## Try it
A complete answer lists every line of the entries below where the string "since" appears.

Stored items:
+ + +

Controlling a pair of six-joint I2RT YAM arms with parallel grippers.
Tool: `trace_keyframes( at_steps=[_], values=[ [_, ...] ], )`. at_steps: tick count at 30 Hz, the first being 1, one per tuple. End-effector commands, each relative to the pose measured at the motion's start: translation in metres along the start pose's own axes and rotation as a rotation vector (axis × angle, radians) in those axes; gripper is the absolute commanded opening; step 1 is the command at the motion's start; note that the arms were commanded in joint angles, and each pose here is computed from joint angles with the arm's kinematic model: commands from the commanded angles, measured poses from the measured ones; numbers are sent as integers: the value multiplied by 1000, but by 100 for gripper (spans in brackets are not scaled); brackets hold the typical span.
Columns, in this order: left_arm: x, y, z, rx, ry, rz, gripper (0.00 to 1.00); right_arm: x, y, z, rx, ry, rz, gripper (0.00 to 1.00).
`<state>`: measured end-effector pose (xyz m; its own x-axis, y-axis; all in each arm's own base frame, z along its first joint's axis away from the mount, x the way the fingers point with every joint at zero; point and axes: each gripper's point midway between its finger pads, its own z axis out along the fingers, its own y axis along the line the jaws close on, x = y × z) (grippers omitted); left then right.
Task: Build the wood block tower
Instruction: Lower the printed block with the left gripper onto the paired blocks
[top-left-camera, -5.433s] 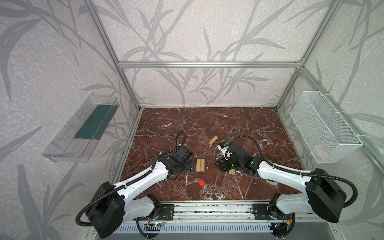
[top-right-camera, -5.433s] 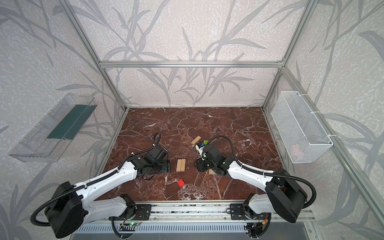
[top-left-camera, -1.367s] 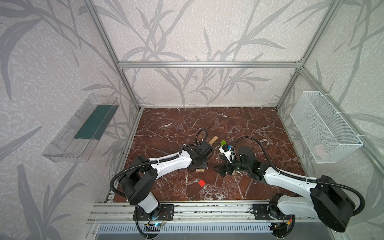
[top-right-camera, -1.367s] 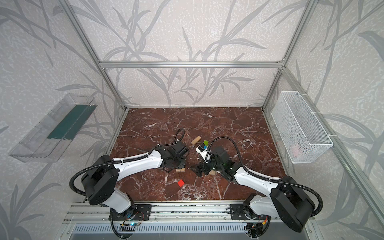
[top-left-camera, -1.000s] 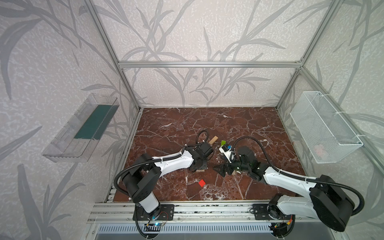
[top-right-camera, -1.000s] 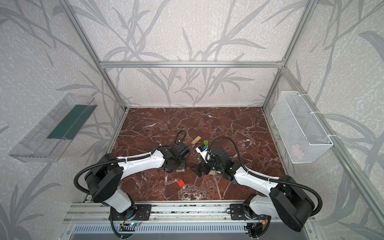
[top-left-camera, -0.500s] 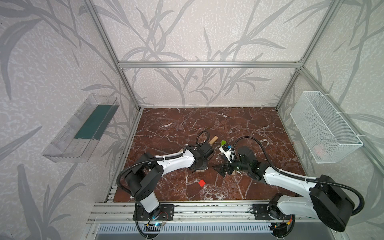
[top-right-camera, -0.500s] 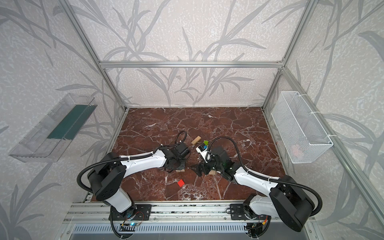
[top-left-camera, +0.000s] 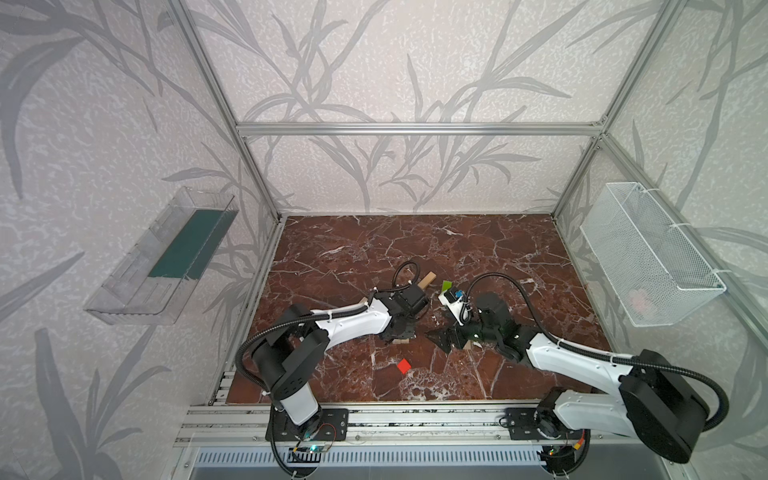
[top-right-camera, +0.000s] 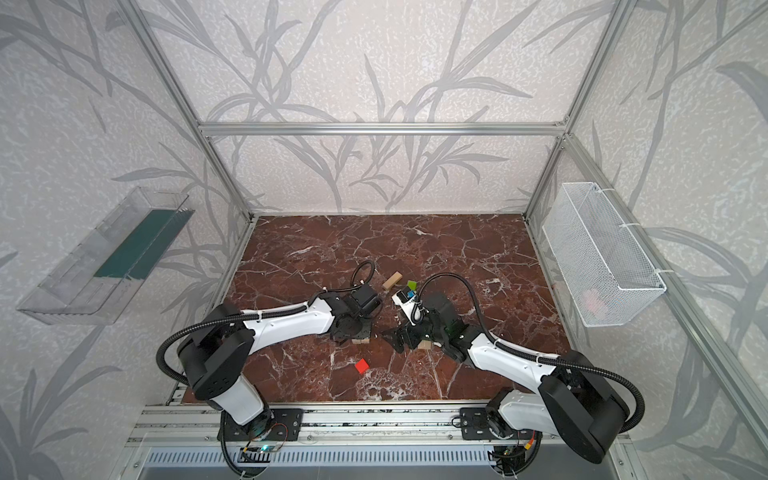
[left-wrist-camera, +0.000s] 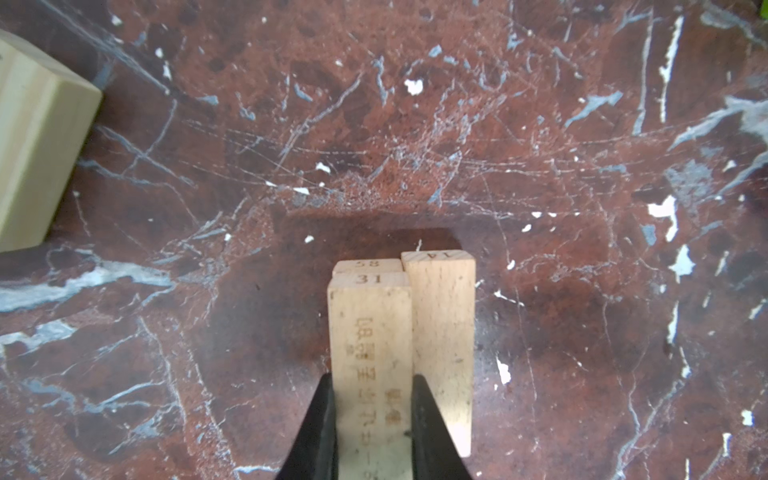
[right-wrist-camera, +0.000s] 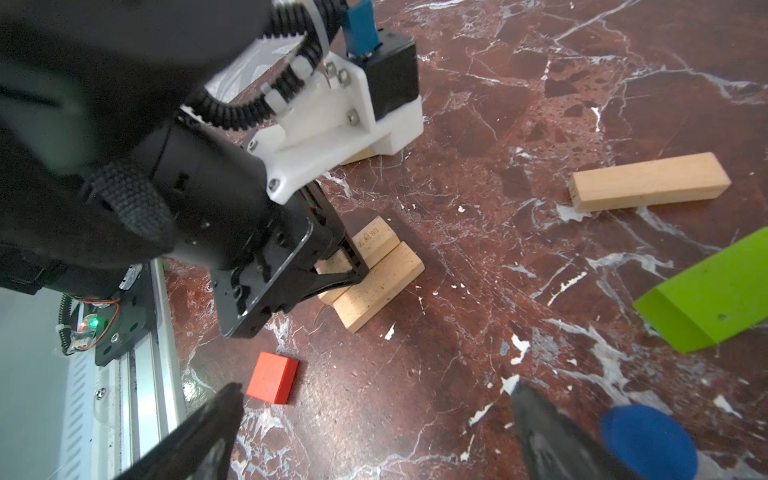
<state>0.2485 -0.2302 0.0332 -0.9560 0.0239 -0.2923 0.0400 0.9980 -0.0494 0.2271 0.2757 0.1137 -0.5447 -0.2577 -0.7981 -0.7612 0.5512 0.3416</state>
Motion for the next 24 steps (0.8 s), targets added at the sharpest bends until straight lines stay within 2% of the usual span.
trace_keyframes(
  at_steps=[1, 9, 16, 24],
  values=[
    [-3, 1, 1, -24, -5, -10, 0, -12, -1, -2, 10, -25, -4, 99],
    [-3, 3, -1, -32, -7, -7, 1, -11, -1, -2, 10, -23, -2, 99],
    [-3, 4, -2, -31, -11, -12, 16, -11, -1, -2, 11, -24, -1, 99],
    [-4, 4, -5, -29, -17, -14, 26, -12, -1, -2, 9, -25, -2, 99]
  ],
)
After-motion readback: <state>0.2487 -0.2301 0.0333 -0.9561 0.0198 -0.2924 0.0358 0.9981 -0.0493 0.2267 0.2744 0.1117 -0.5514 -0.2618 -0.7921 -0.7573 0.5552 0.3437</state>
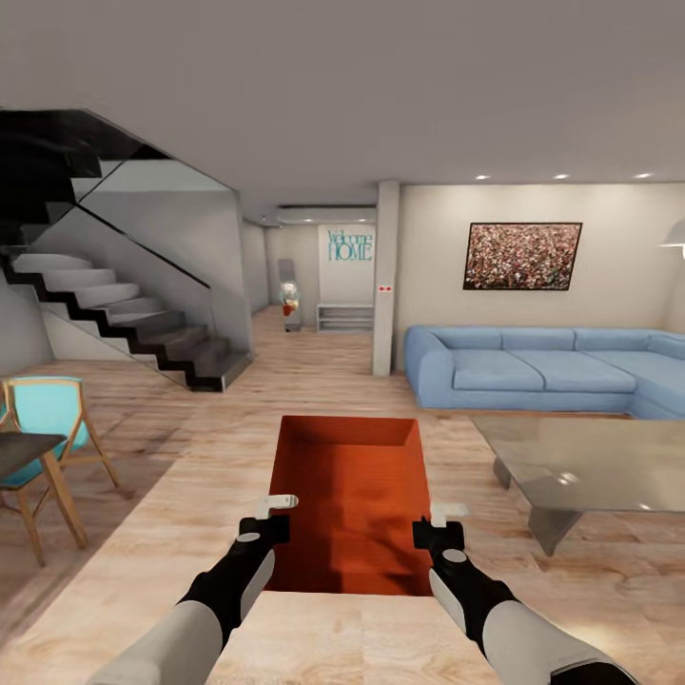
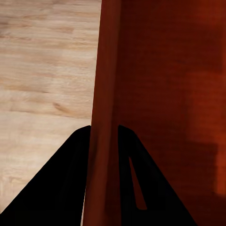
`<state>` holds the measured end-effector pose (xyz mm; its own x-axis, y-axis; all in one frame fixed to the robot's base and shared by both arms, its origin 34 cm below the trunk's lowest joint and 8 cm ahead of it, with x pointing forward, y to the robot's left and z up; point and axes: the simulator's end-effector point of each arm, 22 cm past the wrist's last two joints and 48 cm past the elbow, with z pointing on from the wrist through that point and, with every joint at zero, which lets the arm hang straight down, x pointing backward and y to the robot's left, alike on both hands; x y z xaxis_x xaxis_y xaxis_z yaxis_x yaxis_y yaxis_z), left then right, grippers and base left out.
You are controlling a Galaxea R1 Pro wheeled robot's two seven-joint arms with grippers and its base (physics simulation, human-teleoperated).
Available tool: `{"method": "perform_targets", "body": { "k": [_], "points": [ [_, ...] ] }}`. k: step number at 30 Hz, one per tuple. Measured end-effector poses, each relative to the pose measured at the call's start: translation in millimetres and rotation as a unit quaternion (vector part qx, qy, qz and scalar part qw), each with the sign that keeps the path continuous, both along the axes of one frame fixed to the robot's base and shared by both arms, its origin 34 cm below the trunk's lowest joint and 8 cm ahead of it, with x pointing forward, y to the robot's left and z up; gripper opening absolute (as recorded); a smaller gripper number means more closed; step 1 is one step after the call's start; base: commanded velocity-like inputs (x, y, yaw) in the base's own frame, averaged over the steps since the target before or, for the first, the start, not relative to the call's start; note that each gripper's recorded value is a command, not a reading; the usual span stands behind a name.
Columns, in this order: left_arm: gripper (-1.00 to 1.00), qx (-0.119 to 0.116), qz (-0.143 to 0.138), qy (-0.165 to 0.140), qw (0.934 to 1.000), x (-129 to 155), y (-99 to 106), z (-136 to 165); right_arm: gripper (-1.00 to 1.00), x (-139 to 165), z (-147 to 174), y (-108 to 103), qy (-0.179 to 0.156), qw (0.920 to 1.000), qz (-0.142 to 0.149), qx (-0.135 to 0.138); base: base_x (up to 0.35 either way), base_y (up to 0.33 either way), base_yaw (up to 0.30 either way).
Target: Move the two storage containers from the living room to the garage. In the garage, place one container on the floor and stack the other container on top of it (either order is fine).
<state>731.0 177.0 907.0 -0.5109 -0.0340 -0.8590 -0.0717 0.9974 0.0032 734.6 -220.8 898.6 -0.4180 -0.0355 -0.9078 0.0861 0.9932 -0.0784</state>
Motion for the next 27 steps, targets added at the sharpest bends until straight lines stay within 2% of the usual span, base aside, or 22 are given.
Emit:
{"method": "perform_targets", "body": {
  "k": [9, 27],
  "points": [
    [-1.00, -0.001, 0.000, 0.002, 1.0000, -0.9, 0.4, -1.6, -1.00, -0.8, -0.7, 0.2, 0.002, 1.0000, 0.000, -0.002, 0.080, 0.000, 0.084],
    [-1.00, -0.001, 0.000, 0.002, 1.0000, -1.2, 0.8, -1.5, -1.00, -1.0, -0.5, 0.7, 0.002, 1.0000, 0.000, -0.002, 0.312, 0.000, 0.001]
  ]
}}
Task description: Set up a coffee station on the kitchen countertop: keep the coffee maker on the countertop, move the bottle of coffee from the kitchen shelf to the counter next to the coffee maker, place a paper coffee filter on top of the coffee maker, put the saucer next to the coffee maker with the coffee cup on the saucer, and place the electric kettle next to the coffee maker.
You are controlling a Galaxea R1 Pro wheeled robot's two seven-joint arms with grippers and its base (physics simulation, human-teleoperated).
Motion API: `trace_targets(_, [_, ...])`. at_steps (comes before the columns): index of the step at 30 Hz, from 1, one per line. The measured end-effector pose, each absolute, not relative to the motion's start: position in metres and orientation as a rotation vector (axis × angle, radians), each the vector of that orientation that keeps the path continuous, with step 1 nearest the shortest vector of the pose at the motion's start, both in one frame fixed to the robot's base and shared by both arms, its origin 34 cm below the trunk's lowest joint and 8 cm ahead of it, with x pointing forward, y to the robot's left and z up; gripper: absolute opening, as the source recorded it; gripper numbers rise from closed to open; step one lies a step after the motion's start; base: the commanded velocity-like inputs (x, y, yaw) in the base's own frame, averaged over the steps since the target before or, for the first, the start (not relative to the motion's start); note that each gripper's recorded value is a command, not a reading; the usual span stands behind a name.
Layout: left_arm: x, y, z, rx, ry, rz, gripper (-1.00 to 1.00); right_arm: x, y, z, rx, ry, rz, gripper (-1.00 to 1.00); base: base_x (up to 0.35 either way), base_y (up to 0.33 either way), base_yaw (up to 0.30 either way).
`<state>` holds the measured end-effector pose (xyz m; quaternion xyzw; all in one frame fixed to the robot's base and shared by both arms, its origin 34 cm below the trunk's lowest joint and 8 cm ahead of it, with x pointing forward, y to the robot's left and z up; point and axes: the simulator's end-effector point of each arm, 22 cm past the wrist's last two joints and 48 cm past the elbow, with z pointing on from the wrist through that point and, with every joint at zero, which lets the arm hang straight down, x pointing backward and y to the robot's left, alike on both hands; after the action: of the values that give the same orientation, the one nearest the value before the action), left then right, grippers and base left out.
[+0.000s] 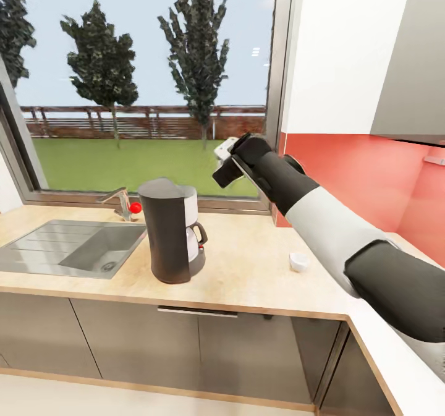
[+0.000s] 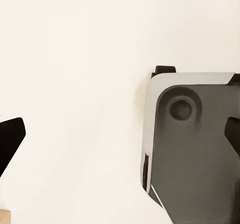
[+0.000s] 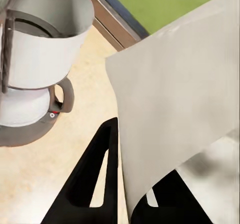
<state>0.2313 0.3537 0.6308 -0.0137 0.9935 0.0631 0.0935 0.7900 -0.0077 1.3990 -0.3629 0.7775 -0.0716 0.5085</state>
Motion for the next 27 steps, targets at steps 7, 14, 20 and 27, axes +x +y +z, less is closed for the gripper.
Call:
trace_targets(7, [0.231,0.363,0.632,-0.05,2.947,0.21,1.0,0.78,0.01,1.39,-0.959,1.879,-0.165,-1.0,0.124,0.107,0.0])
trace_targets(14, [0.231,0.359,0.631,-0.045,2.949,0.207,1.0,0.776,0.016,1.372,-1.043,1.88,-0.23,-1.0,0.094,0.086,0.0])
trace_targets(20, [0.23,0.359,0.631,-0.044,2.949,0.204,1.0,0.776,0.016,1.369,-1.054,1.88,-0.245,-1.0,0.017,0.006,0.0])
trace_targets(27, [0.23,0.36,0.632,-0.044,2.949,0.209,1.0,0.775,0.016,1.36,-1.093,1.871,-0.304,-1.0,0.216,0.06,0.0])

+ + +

## Response to the task
Available tool: `{"method": "perform_targets", "body": { "k": [_], "points": [ [_, ...] ] }}`. k: step number at 30 Hz, one per tuple. Measured end-effector poses, each relative to the pose measured at the call's start: translation in millimetres and rotation as a unit quaternion (vector part qx, qy, qz and scalar part qw), each with the sign that keeps the path continuous, both along the axes of one frame fixed to the robot's base and shared by both arms, its origin 34 cm below the trunk's lowest joint and 8 cm ahead of it, with x pointing forward, y to the robot's left and z up; gripper opening absolute (as recorded); a smaller gripper number means more closed; step 1 is one step after the call's start; base: commanded velocity-like inputs (x, y, yaw) in the base's own frame, averaged over the steps since the target before or, for the first, the start, not relative to the call's start; note that each gripper's recorded value is a command, not a reading; the usual span stands behind a name.
Motion API: `trace_targets(_, [_, ...])`. at_steps (comes before the columns): index of the step at 30 Hz, from 1, one per line. The measured end-effector pose, each absolute, not relative to the motion's start: position in metres and orientation as a rotation vector (axis × angle, radians), each the vector of that orientation that keeps the path continuous, with step 1 nearest the shortest vector of the pose at the motion's start, both in one frame fixed to the robot's base and shared by both arms, its origin 34 cm below the trunk's lowest joint and 8 cm ahead of it, with x pointing forward, y to the robot's left and z up; gripper: absolute opening, as the source recorded it; gripper numbers rise from closed to open; step one lies a step after the motion's start; base: the commanded velocity-like inputs (x, y, yaw) in the base's own frame, averaged over the steps since the target before or, for the first, the start (not relative to the motion's start); note that each gripper's recorded value is a command, not a reading; the usual span stands behind a name.

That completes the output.